Este pasado domingo estaba yo concelebrando en la ordenación de nuevos sacerdotes de mi diócesis de Getafe -diez, de diferentes edades, todos llenos de ilusión y alegría- cuando en el momento de la imposición de las manos, que parecía no acababa nunca por el gran número de concelebrantes, caí en la cuenta que muchos de entre ellos, jóvenes la mayoría, no les conocía, obviamente no eran de la diócesis. Lo comenté con el sacerdote que tenía al lado y me contestó: Son los compañeros de estudios en San Dámaso de los que se ordenan, y algunos son sus profesores.
Al acabar la ceremonia pude comprobar que era así, esa multitud de curas eran casi todos estudiantes de San Dámaso, provenientes de distintas diócesis, y coincidentes en ser jóvenes y en tener un estilo, al menos externo, muy sacerdotal. Lejos de mí juzgar por las apariencias, pero lo externo muchas veces refleja las disposiciones interiores, y estos curitas se veían precisamente eso, muy curas, y con mucho entusiasmo. Tuve una sensación parecida hace unas semanas en unas ordenaciones de curas diocesanos estudiantes en la Universidad de Navarra, si bien entonces eran sobre todo latinoamericanos y filipinos.
Como uno ha vivido bastante más ya en el siglo pasado que en este, ha visto de todo y no deja de asombrarse de ver estos nuevos sacerdotes, ya que no es difícil recordar los tiempos en que en un grupo nutrido de sacerdotes, raro era el que iba vestido como tal, y sin duda mirado con recelo. Que en pocos años en Madrid y diócesis sufragáneas hayan cambiado tanto las cosas no deja de ser asombroso.
Pero este cambio tiene sus autores, no ha venido por arte de magia. Empezaron los cambios con Don Angel Suquía, que en paz descanse, y continuaron con Don Antonio María, con Don Francisco Golfín, de feliz memoria, don Joaquín María de Getafe, etc. Me da la impresión que dicho cambio se está operando en otras partes de España (en Toledo llevan ya muchos años, en otros sitios es todavía algo incipiente), pero la radicalidad de tal fenómeno es especialmente vistosa en Madrid.
Si fuera un cambio externo solamente, de poco valdría, lo importante es que ha sido fruto, o por lo menos ha acompañado a un cambio en el modo de estudiar la Teología y en cómo interpretar la identidad del sacerdote, su espiritualidad y su relación con el mundo. Y en esto ha jugado y juega un papel insustituible la facultad madrileña de San Dámaso.
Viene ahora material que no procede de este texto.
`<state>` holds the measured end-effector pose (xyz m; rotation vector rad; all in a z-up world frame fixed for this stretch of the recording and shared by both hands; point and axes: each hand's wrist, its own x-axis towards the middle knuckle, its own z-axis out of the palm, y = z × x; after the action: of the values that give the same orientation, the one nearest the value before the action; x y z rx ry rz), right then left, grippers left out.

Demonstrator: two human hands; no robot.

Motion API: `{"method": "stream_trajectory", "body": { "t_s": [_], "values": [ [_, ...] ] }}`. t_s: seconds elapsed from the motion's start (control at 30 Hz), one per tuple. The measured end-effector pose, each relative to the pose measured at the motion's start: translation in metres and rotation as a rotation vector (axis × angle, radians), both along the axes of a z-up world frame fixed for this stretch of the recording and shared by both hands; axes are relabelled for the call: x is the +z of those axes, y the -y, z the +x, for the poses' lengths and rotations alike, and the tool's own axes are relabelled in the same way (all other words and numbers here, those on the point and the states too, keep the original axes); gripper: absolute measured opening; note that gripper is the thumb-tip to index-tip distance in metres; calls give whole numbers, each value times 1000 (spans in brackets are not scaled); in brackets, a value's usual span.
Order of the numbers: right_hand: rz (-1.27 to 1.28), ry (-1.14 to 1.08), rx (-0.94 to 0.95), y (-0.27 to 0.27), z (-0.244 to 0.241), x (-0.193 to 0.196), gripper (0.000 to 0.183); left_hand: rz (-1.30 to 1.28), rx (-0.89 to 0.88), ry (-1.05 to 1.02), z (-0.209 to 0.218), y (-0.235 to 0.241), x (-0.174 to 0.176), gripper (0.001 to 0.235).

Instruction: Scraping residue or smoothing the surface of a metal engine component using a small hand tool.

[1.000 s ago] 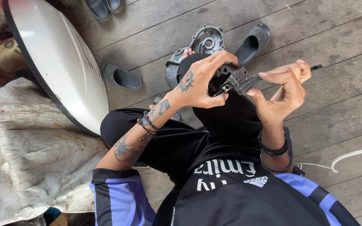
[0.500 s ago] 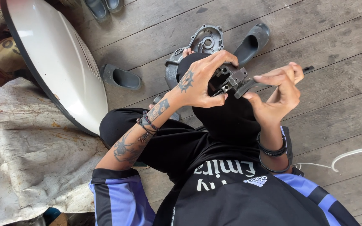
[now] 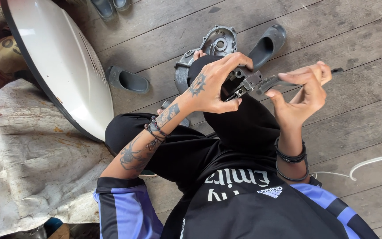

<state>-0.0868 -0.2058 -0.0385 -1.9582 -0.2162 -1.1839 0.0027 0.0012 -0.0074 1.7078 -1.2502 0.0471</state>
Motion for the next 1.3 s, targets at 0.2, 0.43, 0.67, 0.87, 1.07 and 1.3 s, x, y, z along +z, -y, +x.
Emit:
{"method": "stream_trajectory", "body": {
  "t_s": [0.2,0.43,0.67,0.87,1.07,1.3],
  "values": [
    [-25,-27,26,-1,-3,-1,51,4,0,-6,0,0,1,59],
    [-6,40,173,4,1,-12,53,-114,-11,-89,5,5,-8,61],
    [-8,56,159,18,6,-13,55,-120,-9,-84,6,6,-11,59],
    [-2,40,185,14,5,-16,54,-123,-10,-87,6,5,-10,59],
    [58,39,211,15,12,-29,54,-132,-8,-94,8,6,-13,60],
    [153,10,274,21,19,-29,54,-110,-14,-74,4,6,-7,60]
  ]
}}
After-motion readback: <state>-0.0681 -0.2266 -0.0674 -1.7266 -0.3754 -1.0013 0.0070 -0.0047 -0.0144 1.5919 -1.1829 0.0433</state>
Creo que dicha institución ha contribuido, y lo sigue haciendo, a formar sacerdotes (también religiosos y seglares) en una teología sana, equilibrada, sin extremismos, que permite entender la vida del presbítero en un contexto de fidelidad a la Iglesia y compromiso con el mundo actual sin diluir su identidad. Y no solo para Madrid, sino que hoy contribuye con varias diócesis de España y del mundo entero. Ayer concretamente pude hablar un buen rato con un sacerdote estudiante gallego, muy simpático, que me contaba su experiencia de estudio en San Dámaso.
Esa dirección la tomó dicho centro ya con Don Angel Suquía y después ha crecido y se ha consolidado con Don Antonio María Rouco. Es más, si cada pastor de una diócesis suele ser recordado por algún acento especial que puso en su ministerio o por alguna obra que realizó, creo que el Cardenal Rouco será recordado, entre otras cosas, por la labor realizada para consolidar y aumentar la facultad de San Dámaso hasta convertirla en un centro con un nivel que se puede codear con los primeros centros teológicos de Europa. Los resultados están a la vista: El número de alumnos aumenta, así como las tesinas y tesis doctorales, las publicaciones, etc., y no podemos olvidar que su Decano es hoy el único miembro español de la Comisión Teológica Internacional.
Estilo distinto de estudios, estilo distinto de formación y poco a poco se cambia una diócesis. Lo que pasó en los años turbulentos del postconcilio pasa ahora en sentido mucho más equilibrado, sin extremismos. Esta es una labor discreta, que llama poco la atención en un principio, pero que a la larga da un fruto de gran valor. En el caso de San Dámaso es además un servicio importante a la Iglesia universal, que en muchos sitios necesita ver cambios en su clero como agua de mayo. Benditos sean los pastores que han visto la necesidad de dichos cambios y como Don Antonio María Rouco, se han decidido a ponerlos en práctica. Al final, los resultados se ven.